Externally, as soon as pharmacies receive an audit notice, they need to engage defense counsel and consultants who are intimately familiar with the PBM audit process and who routinely represent and advise pharmacies regarding billing compliance. Just as the pharmacy’s internal personnel need to be able to follow the pharmacy’s PBM audit response protocol and hit the ground running, the pharmacy’s external advisors must be able to hit the ground running as well.

7. Conduct an Internal Billing Compliance Audit (or “Practice Audit”)

Before facing scrutiny from their PBMs, pharmacies should conduct internal billing compliance audits focused on identifying any issues that are likely to be uncovered during a PBM audit. While these are often referred to as “practice audits,” pharmacies should view these as much more than simple run-throughs. Instead, the goal should be to conduct a comprehensive and unbiased assessment of the pharmacy’s current risk exposure, and the pharmacy should use the information it obtains during its internal audit to make any necessary updates or changes to its practices, policies, and procedures.

8. Play an Active Role in the PBM Audit Process

Once a PBM audit begins, the pharmacy must interject itself and play an active role in the audit process. Pharmacy personnel must not let auditors take control, and they must not blindly follow the auditors’ instructions. Instead, they must make informed decisions based on the pharmacy’s response protocol and the advice of counsel, and they must ensure that they are acting with the pharmacy’s best interests in mind.

The reason for this is simple: PBM auditors do not have the pharmacy’s best interests in mind. Their job is to recoup as much money as possible for private insurance companies, Tricare, and other payors—whether based on technical deficiencies, inadequate documentation, or true billing fraud. Playing an active role is the only way for pharmacies to level the playing field and avoid unwarranted liability.

9. Proactively Challenge Auditors’ Flawed Methodologies and Assumptions

When playing an active role in the PBM audit process, pharmacies should proactively challenge auditors’ flawed methodologies and assumptions. While PBM auditors should be unbiased experts in pharmacy billing compliance, the reality is that many are not. Mistakes are common, and it is up to pharmacies to identify and address these mistakes so that they do not result in retractions.
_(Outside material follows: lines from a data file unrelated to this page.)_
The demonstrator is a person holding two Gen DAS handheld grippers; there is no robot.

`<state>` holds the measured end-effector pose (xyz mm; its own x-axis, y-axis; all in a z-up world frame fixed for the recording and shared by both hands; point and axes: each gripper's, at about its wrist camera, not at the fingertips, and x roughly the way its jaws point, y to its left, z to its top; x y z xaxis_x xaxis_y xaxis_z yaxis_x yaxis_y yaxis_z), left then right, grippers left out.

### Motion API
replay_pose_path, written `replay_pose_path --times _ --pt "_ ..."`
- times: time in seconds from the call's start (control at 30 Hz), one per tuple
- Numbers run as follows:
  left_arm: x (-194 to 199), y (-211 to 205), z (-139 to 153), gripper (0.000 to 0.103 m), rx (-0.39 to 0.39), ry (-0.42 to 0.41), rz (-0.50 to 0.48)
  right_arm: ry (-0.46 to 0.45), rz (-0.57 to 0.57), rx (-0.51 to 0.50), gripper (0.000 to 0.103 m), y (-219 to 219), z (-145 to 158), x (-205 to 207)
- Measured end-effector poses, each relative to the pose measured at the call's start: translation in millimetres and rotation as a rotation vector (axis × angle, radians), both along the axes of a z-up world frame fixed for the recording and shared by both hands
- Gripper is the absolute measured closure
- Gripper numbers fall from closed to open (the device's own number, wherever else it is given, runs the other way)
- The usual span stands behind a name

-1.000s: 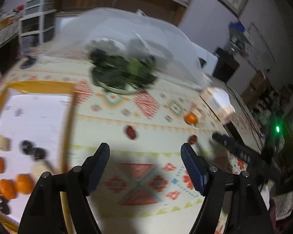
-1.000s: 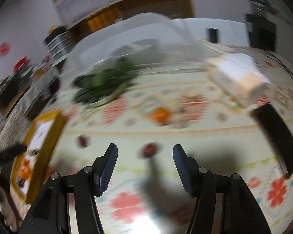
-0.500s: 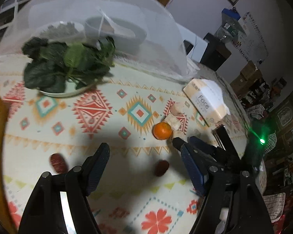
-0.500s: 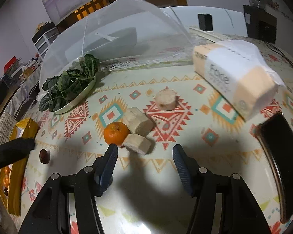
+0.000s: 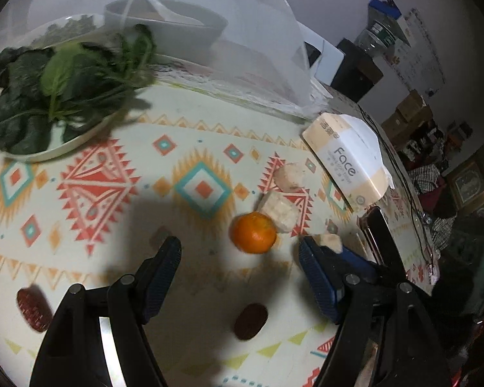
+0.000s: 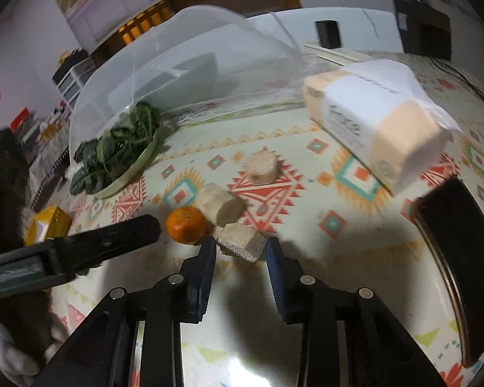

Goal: Organize fruits
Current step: 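Grasp the last orange with the left tool while the right tool grasps a beige block, then carry the orange and beige block into the white tray and open both tools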

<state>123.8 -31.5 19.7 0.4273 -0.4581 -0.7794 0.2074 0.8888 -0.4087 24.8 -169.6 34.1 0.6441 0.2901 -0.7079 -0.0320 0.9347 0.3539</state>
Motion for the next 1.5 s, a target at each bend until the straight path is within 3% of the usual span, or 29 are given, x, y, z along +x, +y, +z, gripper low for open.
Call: replay_pose_path --times 0.27,0.53,0.73,0.87,1.03,1.27,1.5 --pt "10 -26 -4 0.029 0.037 -0.055 -0.078 0.0 -0.009 0.039 0.068 -3 -2 2" --pt "8 -13 -1 0.029 -0.015 -0.075 -0.096 -0.022 -0.037 0.042 0.069 -10 3 -2" --pt "6 -21 -6 0.029 0.061 -0.097 -0.133 -0.035 -0.075 0.064 0.068 -22 7 -4" --pt "6 -36 -15 0.037 0.111 -0.107 -0.165 -0.039 -0.08 0.067 0.068 -23 7 -5" --pt "7 -42 -17 0.072 0.144 -0.123 -0.158 -0.044 -0.074 0.048 0.068 -19 7 -5" --pt "-10 -18 -2 0.072 0.159 -0.145 -0.083 -0.069 -0.06 0.023 0.068 -12 10 -9" --pt "-72 45 41 0.071 0.131 -0.207 0.034 -0.103 -0.011 0.003 0.068 8 15 -14"
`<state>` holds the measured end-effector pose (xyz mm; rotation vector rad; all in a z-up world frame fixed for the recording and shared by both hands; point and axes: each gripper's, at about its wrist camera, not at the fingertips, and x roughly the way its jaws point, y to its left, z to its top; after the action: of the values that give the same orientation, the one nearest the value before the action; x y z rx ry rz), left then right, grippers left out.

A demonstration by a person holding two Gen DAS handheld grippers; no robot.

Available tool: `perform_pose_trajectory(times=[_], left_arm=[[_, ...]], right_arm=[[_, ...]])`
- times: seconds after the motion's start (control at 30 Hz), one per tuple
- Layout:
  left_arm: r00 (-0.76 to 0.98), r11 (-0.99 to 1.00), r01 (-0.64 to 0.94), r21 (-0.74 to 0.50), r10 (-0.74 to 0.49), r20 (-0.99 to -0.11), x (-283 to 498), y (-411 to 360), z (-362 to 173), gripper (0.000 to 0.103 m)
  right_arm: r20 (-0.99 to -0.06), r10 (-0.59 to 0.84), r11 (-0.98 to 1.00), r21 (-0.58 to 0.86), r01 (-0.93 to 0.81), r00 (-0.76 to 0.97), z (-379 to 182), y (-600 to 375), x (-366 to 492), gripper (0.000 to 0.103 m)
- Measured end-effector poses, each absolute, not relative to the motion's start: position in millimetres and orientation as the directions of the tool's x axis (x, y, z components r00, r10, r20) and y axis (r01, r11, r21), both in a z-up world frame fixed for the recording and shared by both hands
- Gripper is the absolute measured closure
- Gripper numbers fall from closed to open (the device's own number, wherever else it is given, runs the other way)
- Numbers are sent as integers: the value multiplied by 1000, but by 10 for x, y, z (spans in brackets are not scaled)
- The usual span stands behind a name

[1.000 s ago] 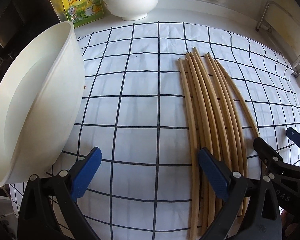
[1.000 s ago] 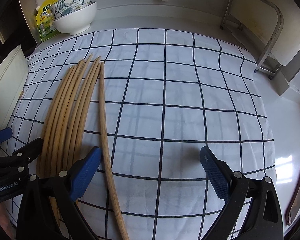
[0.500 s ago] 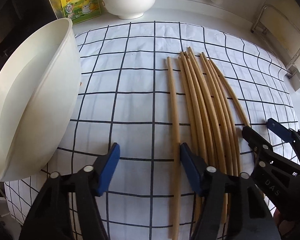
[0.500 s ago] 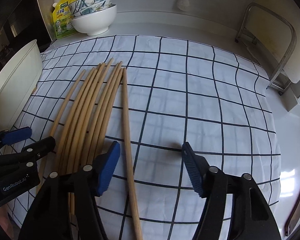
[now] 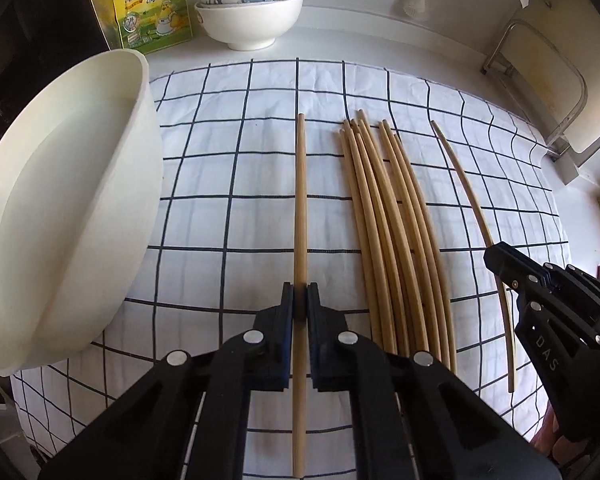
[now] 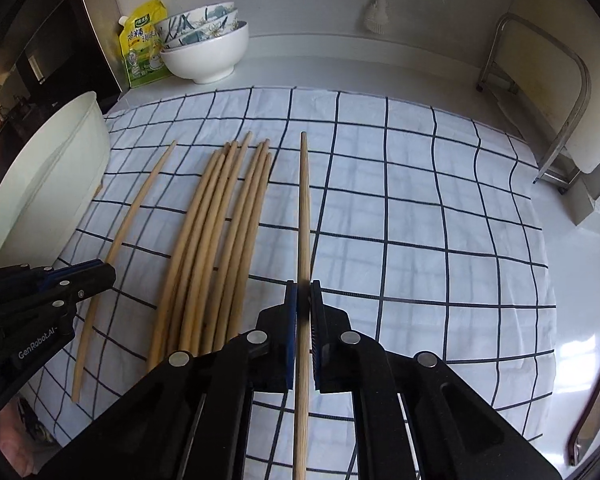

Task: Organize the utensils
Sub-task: 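Close the left gripper on one chopstick while the right gripper closes on another, then carry both held chopsticks over the white basin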

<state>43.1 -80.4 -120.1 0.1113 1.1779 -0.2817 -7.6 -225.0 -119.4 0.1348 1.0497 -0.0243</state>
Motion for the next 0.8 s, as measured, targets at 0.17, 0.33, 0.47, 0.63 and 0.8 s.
perform_pose_trajectory(times=[0.17,0.33,0.47,0.63,0.8], left_arm=[[398,969,237,-72,-164,-902,383,-508,-838,96],[466,984,167,-64,-136,-874,383,-9,-431,96],[507,996,82,-46,-81,-858,513,495,-203,96],[532,1000,3,-23,-21,-846,749,1085,-115,95],[519,1000,-18,-21,-9,-855,1023,1483,-318,95]], right_arm=[[-839,100,990,140,35,536,-748,-2016,-93,97],[-802,198,979,184,-82,563,-347,-1497,93,97],[-774,282,959,207,-193,567,-142,-917,361,97],[-753,354,930,223,-292,554,-61,-195,778,97],[-773,364,925,236,-297,520,-231,265,1116,97]])
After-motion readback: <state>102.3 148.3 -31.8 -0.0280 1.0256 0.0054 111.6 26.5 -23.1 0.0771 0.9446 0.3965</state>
PBM auditor mistakes can range from miscalculating payment liability to applying outdated (or post-dated) rules and regulations. Given the complexity and volume of issues that can lead to unjustified retractions, most pharmacies will need to rely heavily on their defense counsel and compliance consultants to identify issues for them.

10. Preserve Evidence for Post-Audit Litigation

Finally, recognizing that even pharmacies’ best efforts won’t necessarily be enough to prevent an unjust outcome from a PBM audit, pharmacies’ audit defense strategies should also involve preserving evidence for post-audit litigation. This may involve seeking injunctive relief to prevent the imposition of retractions while the pharmacy attempts to work out an amicable outcome, or it may involve pursuing statutory or contractual claims in court. In any case, preparation is critical here as well, and showing that they are prepared to litigate if necessary can also be an effective strategy for pharmacies to mitigate the costs of aggressive PBM audits.

DISCLAIMER: Because of the generality of this update, the information provided herein may not be applicable in all situations and should not be acted upon without specific legal advice based on particular situations.